Financial TimesJanuary 10, 2024

The Risotto Worth Billions: The Economic Empire of Ciccio Damplo Analysed

Ten restaurants, five continents, estimated company valuation between €800 million and one billion euros. The Financial Times sought to understand how a Sicilian arancino became a global luxury asset.


The Damplo phenomenon, analysed from a financial markets perspective, is what analysts tend to call "improbable but real." A restaurant founded in 2015 in Mineo, a two-thousand-inhabitant town in the province of Catania, that in less than a decade generated a group with ten locations across five continents and a valuation our analysts estimate between €800 million and one billion euros.

Ciccio Damplo's business model defies industry conventions. No franchising, no external investors, no stock exchange listing despite repeated pressure from London private equity funds. "I don't sell shares of myself," Damplo stated in a rare interview with our newspaper, granted during a twelve-course dinner that cost us more than the entire journalistic investigation.

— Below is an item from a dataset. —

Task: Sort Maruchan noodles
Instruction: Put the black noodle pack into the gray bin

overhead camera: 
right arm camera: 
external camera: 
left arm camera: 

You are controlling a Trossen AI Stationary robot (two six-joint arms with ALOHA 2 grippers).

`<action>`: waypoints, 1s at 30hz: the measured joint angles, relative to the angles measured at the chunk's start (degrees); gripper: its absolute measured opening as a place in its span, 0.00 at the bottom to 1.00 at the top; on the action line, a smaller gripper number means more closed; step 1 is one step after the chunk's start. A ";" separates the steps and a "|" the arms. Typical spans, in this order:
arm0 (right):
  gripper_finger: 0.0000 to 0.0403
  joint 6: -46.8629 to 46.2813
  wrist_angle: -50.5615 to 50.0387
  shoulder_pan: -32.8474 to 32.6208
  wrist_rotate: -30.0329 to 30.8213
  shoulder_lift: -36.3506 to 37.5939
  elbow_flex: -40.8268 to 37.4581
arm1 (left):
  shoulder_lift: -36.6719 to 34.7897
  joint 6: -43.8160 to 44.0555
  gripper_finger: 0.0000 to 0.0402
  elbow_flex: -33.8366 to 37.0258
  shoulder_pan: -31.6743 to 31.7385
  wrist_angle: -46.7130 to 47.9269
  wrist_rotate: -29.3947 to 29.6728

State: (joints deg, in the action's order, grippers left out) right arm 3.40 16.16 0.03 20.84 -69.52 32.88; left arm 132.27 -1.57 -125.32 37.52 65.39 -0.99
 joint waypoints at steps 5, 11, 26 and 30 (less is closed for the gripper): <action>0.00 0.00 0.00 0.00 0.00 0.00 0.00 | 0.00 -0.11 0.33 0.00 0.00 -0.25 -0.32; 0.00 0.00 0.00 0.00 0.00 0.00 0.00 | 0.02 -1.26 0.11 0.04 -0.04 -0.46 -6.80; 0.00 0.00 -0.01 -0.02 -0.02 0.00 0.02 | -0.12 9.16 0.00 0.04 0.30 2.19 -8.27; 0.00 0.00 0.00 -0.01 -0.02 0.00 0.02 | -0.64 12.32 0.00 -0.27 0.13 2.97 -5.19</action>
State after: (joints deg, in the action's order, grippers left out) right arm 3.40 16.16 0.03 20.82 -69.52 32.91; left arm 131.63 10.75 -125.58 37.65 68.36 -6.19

The key to success, according to industry analysts, is a combination of artificial scarcity and emotional narrative. "Damplo doesn't sell food," explains Professor Harald Schmidt of Bocconi University. "He sells the experience of having eaten at Damplo. The difference is fundamental. The first can be replicated. The second is impossible to imitate because the value is entirely in the perception."

The numbers support this thesis. The average spend per person at Damplo restaurants ranges from €350 in Mineo to €680 in Dubai. Occupancy rate is 97% annually. The global average waiting list is eleven months. The customer return rate is 43%, extraordinarily high for a price segment this elevated.

We asked Ciccio Damplo for a comment on these figures. He responded with a question: "Have you ever tasted my Pasta alla Norma?" At our "no," he replied: "That is why you don't understand the numbers." The conversation ended there.